For chronic limb-threatening ischemia, perform surgical bypass to the popliteal or infrapopliteal arteries with an autogenous vein. In those with chronic limb-threatening for whom endovascular revascularization is not feasible and a suitable autogenous vein is not available, prosthetic material can be effective for bypass to the below-knee popliteal and tibial arteries as a last resort in cases of limb salvage.

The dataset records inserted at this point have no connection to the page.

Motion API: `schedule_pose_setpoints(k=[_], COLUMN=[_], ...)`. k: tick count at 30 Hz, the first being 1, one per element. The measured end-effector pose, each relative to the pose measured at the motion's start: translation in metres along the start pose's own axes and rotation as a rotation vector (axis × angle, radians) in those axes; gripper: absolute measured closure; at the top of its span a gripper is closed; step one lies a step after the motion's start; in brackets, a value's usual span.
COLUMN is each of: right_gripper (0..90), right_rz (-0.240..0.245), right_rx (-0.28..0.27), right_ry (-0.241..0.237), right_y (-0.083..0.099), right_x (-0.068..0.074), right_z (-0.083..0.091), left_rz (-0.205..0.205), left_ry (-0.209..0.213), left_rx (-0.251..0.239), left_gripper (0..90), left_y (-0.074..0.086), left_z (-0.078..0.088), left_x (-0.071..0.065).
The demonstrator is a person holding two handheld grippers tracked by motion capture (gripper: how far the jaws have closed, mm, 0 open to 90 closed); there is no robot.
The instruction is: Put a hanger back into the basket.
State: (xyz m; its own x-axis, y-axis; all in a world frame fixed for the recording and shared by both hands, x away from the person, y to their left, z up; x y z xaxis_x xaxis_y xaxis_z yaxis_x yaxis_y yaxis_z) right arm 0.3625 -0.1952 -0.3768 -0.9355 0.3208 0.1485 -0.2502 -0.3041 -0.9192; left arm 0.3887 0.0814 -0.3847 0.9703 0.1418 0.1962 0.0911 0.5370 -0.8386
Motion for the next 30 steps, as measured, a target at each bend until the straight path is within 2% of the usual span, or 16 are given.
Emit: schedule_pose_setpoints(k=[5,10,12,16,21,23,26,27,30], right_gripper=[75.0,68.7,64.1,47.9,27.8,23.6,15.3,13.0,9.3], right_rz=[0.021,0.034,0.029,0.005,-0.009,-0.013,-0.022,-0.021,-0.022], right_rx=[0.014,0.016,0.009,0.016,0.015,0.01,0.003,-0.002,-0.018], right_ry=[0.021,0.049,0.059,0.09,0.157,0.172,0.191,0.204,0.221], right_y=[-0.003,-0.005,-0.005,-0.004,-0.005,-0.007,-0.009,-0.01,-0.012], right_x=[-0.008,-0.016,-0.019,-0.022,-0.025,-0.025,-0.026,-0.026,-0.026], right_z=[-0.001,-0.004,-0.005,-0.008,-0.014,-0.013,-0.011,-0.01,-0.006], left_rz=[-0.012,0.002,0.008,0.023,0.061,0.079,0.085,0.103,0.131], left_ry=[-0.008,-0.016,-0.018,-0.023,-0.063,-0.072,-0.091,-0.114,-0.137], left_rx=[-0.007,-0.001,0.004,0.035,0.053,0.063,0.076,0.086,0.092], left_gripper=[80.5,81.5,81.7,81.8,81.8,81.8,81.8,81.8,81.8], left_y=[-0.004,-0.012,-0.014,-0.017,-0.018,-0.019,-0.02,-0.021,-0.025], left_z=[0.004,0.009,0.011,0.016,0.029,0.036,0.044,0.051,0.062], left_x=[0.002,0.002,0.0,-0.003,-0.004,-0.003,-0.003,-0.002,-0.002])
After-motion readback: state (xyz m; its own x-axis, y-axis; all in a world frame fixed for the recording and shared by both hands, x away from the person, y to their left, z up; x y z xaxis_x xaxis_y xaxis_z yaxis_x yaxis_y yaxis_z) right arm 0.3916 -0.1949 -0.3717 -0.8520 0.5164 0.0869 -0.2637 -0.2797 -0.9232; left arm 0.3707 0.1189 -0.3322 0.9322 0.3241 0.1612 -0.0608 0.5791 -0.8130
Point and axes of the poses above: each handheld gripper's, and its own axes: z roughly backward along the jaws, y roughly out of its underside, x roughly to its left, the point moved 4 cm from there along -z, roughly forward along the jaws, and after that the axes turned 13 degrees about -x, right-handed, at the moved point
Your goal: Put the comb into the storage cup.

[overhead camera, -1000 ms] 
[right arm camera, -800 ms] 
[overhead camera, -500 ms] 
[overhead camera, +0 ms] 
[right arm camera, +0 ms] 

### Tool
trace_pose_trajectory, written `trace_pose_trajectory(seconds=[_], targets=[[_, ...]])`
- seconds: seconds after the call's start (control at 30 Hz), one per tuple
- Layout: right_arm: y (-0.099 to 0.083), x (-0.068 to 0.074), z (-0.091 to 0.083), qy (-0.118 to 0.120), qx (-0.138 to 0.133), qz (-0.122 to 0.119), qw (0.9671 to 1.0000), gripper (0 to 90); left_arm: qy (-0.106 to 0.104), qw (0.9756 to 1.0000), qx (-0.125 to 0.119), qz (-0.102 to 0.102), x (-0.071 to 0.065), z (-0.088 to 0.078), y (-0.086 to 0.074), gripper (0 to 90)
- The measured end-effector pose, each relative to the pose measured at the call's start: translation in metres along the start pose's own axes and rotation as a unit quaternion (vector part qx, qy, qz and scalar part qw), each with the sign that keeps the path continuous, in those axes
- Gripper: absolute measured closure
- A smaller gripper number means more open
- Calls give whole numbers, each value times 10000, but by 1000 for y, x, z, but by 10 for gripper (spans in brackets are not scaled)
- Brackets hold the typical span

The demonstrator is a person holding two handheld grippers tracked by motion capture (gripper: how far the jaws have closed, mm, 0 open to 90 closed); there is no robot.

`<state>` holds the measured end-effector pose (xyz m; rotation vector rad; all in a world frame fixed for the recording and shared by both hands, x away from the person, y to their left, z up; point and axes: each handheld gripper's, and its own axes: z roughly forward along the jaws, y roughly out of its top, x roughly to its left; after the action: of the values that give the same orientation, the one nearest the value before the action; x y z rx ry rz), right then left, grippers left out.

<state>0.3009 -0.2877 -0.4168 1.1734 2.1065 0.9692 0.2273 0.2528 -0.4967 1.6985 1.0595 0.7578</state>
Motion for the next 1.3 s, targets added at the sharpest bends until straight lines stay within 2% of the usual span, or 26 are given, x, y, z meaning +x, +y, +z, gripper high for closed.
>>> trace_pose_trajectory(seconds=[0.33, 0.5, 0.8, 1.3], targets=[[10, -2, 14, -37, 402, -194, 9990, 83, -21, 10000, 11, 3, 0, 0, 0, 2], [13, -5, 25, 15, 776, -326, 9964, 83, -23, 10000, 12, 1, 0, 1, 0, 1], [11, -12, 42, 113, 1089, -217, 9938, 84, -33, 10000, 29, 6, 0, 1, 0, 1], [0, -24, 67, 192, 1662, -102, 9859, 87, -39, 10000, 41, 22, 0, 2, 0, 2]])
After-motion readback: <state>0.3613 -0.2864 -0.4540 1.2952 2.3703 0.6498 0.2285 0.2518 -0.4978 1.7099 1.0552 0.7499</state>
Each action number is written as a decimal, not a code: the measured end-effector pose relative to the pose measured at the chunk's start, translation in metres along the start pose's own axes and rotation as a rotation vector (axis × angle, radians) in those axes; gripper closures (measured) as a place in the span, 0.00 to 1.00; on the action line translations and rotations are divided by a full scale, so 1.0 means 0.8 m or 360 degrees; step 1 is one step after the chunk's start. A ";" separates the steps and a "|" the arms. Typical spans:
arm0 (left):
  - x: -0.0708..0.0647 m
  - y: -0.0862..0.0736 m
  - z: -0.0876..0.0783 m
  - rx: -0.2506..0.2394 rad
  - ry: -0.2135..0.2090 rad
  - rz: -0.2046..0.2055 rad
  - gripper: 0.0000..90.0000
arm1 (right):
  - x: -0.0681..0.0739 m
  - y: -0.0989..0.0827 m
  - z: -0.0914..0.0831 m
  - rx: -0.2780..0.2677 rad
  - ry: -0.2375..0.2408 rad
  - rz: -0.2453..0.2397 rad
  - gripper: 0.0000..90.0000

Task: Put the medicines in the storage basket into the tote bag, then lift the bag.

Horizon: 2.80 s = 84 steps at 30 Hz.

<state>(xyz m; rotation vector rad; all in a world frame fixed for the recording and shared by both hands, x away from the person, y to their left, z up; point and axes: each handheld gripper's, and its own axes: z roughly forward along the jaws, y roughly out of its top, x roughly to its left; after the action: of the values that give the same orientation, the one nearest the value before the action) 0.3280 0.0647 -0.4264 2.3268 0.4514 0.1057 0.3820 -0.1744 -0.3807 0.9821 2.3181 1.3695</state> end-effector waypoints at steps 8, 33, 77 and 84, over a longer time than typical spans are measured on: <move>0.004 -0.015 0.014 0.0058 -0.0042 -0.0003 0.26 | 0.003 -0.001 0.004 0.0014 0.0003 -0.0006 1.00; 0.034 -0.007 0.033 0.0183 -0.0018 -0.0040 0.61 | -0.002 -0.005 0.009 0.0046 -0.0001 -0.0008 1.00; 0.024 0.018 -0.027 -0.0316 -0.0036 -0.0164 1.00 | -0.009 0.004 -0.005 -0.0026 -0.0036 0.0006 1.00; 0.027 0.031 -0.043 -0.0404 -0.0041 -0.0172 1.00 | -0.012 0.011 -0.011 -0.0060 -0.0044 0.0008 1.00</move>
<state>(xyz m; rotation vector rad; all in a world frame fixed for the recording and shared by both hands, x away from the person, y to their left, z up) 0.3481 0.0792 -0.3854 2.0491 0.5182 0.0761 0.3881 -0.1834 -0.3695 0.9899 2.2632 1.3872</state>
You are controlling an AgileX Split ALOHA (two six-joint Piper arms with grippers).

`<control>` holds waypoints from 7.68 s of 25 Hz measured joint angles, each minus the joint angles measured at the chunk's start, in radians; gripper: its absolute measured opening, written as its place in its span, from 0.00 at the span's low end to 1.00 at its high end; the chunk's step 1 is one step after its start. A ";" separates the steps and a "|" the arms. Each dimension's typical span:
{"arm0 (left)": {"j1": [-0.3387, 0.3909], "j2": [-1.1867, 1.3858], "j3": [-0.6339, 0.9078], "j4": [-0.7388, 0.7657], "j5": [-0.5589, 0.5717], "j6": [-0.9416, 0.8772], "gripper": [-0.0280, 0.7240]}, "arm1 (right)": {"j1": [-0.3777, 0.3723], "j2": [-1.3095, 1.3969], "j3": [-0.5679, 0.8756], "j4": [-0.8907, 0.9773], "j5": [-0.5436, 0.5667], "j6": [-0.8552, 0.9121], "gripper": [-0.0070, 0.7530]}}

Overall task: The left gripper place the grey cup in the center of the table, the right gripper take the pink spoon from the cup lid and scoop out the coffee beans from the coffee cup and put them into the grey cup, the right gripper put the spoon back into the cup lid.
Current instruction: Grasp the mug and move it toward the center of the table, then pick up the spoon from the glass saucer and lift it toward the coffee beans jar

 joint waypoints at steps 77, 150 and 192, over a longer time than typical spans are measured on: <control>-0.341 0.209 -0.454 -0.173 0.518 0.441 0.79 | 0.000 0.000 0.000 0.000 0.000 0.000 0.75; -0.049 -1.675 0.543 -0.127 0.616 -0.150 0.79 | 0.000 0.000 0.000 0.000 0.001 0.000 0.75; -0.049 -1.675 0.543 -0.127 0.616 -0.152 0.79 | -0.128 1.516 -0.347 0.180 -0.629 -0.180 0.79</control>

In November 2016, the American Heart Association (AHA) and the American College of Cardiology (ACC) published the following recommendations on lower-extremity peripheral artery disease (PAD)[12] :

• The vascular examination for PAD includes pulse palpation, auscultation for femoral bruits, and inspection of the legs and feet; lower-extremity pulses are assessed and rated as follows: 0, absent; 1, diminished; 2, normal; or 3, bounding
• To confirm the diagnosis of PAD, abnormal physical examination findings must be confirmed with diagnostic testing, generally with the ankle-brachial index (ABI) as the initial test
• Patients with confirmed diagnosis of PAD are at increased risk for subclavian artery stenosis; an inter-arm blood pressure difference of >15 to 20 mm Hg is abnormal and suggestive of subclavian (or innominate) artery stenosis; measuring blood pressure in both arms identifies the arm with the highest systolic pressure, a requirement for accurate measurement of the ABI
• Resting ABI results should be reported as abnormal (ABI ≤0.90), borderline (ABI 0.91-0.99), normal (1.00-1.40), or noncompressible (ABI >1.40)
• ABI is not recommended in patients who are not at increased risk of PAD and who do not have a  history or physical examination findings suggestive of PAD
• Toe-brachial index (TBI) should be measured to diagnose patients with suspected PAD when the ABI is >1.40
• Patients with exertional non–joint-related leg symptoms and normal or borderline resting ABI (>0.90 and ≤1.40) should undergo exercise treadmill ABI testing to evaluate for PAD
• Patients with PAD should receive a comprehensive program of guideline-directed medical therapy, including structured exercise and lifestyle modification, to reduce cardiovascular ischemic events and improve functional status
• Antiplatelet therapy with aspirin alone (range, 75-325 mg/day) or clopidogrel alone (75 mg/day) is recommended to reduce myocardial infarction (MI), stroke, and vascular death in patients with symptomatic PAD
• Treatment with a statin medication is indicated for all patients with PAD
• Patients with PAD who smoke cigarettes or use other forms of tobacco should be advised at every visit to quit
• Cilostazol is an effective therapy to improve symptoms and increase walking distance in patients with claudication
• Endovascular procedures are effective as a revascularization option for patients with lifestyle-limiting claudication and hemodynamically significant aortoiliac occlusive disease
• When surgical revascularization is performed, bypass to the popliteal artery with autogenous vein is recommended in preference to prosthetic graft material 

The goal of pharmacotherapy is to reduce morbidity and to prevent complications.

Class Summary

Anticoagulants reduce thrombin generation and fibrin formation and minimize clot propagation.

Heparin

Augments activity of antithrombin III and prevents conversion of fibrinogen to fibrin. Does not actively lyse but is able to inhibit further thrombogenesis. Prevents reaccumulation of clot after spontaneous fibrinolysis.